Write out the whole listing, matching it exactly.

DATA EXTRACT START

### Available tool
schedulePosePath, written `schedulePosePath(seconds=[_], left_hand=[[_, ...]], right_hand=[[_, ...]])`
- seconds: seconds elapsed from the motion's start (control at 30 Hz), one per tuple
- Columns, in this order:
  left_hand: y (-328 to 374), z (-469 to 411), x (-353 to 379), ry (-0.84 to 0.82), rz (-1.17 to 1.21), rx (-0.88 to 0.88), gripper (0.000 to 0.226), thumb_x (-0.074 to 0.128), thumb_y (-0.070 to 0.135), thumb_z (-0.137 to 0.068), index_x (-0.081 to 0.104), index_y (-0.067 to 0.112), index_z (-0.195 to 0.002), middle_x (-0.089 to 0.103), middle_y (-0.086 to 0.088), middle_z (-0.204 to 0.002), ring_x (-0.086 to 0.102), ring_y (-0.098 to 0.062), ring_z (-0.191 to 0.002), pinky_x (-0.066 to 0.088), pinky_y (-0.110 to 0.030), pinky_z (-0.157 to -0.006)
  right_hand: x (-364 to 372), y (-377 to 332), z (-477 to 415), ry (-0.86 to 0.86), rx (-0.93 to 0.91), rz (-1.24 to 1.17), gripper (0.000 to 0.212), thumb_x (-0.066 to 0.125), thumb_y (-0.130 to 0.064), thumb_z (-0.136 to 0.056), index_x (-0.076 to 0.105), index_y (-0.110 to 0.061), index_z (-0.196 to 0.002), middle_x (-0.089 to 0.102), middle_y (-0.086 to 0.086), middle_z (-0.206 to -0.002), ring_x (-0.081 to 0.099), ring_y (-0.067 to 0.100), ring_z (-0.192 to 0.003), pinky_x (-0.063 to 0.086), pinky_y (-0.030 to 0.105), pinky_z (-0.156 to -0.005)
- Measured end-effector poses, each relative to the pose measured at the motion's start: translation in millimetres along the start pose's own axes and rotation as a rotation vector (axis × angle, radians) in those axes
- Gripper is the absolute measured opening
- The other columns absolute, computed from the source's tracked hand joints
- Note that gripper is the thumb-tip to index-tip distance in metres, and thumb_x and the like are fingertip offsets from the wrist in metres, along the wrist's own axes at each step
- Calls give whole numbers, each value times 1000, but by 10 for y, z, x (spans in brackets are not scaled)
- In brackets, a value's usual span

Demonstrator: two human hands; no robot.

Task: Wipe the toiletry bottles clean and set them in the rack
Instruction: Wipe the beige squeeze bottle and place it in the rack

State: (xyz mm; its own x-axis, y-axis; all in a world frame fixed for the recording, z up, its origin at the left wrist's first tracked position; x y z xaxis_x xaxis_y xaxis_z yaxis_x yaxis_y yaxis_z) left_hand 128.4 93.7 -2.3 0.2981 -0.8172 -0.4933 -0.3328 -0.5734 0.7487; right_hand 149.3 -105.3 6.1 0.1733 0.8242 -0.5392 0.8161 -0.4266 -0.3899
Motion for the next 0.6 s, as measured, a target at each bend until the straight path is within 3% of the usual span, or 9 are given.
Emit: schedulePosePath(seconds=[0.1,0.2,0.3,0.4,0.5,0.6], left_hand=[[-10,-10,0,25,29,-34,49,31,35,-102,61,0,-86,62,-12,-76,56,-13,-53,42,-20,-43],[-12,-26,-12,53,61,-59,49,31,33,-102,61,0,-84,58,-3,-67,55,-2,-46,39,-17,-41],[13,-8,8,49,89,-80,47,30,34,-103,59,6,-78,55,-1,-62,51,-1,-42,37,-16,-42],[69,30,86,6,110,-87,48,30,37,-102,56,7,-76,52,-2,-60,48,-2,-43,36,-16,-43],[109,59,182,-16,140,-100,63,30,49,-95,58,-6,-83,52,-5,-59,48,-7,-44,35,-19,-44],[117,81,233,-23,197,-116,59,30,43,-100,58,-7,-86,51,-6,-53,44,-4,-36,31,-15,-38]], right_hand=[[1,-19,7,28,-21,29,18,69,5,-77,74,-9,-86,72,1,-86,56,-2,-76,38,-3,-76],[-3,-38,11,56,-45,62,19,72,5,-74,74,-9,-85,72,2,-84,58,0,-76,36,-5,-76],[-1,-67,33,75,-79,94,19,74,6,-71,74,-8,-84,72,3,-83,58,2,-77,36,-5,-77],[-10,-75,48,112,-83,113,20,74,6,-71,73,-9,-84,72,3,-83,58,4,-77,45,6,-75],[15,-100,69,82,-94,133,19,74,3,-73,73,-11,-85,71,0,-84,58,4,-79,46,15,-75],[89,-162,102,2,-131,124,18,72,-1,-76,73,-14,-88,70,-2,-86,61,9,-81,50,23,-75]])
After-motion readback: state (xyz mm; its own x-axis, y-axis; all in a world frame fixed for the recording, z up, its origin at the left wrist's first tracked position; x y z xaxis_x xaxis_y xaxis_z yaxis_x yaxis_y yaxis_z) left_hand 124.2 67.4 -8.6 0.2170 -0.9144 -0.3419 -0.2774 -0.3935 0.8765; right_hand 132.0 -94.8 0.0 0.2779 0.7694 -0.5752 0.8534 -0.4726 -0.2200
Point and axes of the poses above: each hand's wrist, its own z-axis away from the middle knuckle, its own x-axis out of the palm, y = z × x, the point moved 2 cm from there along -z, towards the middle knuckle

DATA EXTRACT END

• **TASK ANSWER**:
### Available tool
schedulePosePath, written `schedulePosePath(seconds=[_], left_hand=[[_, ...]], right_hand=[[_, ...]])`
- seconds: seconds elapsed from the motion's start (control at 30 Hz), one per tuple
- Columns, in this order:
  left_hand: y (-328 to 374), z (-469 to 411), x (-353 to 379), ry (-0.84 to 0.82), rz (-1.17 to 1.21), rx (-0.88 to 0.88), gripper (0.000 to 0.226), thumb_x (-0.074 to 0.128), thumb_y (-0.070 to 0.135), thumb_z (-0.137 to 0.068), index_x (-0.081 to 0.104), index_y (-0.067 to 0.112), index_z (-0.195 to 0.002), middle_x (-0.089 to 0.103), middle_y (-0.086 to 0.088), middle_z (-0.204 to 0.002), ring_x (-0.086 to 0.102), ring_y (-0.098 to 0.062), ring_z (-0.191 to 0.002), pinky_x (-0.066 to 0.088), pinky_y (-0.110 to 0.030), pinky_z (-0.157 to -0.006)
  right_hand: x (-364 to 372), y (-377 to 332), z (-477 to 415), ry (-0.86 to 0.86), rx (-0.93 to 0.91), rz (-1.24 to 1.17), gripper (0.000 to 0.212), thumb_x (-0.066 to 0.125), thumb_y (-0.130 to 0.064), thumb_z (-0.136 to 0.056), index_x (-0.076 to 0.105), index_y (-0.110 to 0.061), index_z (-0.196 to 0.002), middle_x (-0.089 to 0.102), middle_y (-0.086 to 0.086), middle_z (-0.206 to -0.002), ring_x (-0.081 to 0.099), ring_y (-0.067 to 0.100), ring_z (-0.192 to 0.003), pinky_x (-0.063 to 0.086), pinky_y (-0.030 to 0.105), pinky_z (-0.156 to -0.005)
- Measured end-effector poses, each relative to the pose measured at the motion's start: translation in millimetres along the start pose's own axes and rotation as a rotation vector (axis × angle, radians) in those axes
- Gripper is the absolute measured opening
- The other columns absolute, computed from the source's tracked hand joints
- Note that gripper is the thumb-tip to index-tip distance in metres, and thumb_x and the like are fingertip offsets from the wrist in metres, along the wrist's own axes at each step
- Calls give whole numbers, each value times 1000, but by 10 for y, z, x (spans in brackets are not scaled)
- In brackets, a value's usual span

Demonstrator: two human hands; no robot.

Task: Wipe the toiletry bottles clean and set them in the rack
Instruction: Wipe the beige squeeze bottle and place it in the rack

State: (xyz mm; its own x-axis, y-axis; all in a world frame fixed for the recording, z up, its origin at the left wrist's first tracked position; x y z xaxis_x xaxis_y xaxis_z yaxis_x yaxis_y yaxis_z) left_hand 128.4 93.7 -2.3 0.2981 -0.8172 -0.4933 -0.3328 -0.5734 0.7487; right_hand 149.3 -105.3 6.1 0.1733 0.8242 -0.5392 0.8161 -0.4266 -0.3899
Motion for the next 0.6 s, as measured, a target at each bend until the straight path is within 3% of the usual span, or 9 are given.
Emit: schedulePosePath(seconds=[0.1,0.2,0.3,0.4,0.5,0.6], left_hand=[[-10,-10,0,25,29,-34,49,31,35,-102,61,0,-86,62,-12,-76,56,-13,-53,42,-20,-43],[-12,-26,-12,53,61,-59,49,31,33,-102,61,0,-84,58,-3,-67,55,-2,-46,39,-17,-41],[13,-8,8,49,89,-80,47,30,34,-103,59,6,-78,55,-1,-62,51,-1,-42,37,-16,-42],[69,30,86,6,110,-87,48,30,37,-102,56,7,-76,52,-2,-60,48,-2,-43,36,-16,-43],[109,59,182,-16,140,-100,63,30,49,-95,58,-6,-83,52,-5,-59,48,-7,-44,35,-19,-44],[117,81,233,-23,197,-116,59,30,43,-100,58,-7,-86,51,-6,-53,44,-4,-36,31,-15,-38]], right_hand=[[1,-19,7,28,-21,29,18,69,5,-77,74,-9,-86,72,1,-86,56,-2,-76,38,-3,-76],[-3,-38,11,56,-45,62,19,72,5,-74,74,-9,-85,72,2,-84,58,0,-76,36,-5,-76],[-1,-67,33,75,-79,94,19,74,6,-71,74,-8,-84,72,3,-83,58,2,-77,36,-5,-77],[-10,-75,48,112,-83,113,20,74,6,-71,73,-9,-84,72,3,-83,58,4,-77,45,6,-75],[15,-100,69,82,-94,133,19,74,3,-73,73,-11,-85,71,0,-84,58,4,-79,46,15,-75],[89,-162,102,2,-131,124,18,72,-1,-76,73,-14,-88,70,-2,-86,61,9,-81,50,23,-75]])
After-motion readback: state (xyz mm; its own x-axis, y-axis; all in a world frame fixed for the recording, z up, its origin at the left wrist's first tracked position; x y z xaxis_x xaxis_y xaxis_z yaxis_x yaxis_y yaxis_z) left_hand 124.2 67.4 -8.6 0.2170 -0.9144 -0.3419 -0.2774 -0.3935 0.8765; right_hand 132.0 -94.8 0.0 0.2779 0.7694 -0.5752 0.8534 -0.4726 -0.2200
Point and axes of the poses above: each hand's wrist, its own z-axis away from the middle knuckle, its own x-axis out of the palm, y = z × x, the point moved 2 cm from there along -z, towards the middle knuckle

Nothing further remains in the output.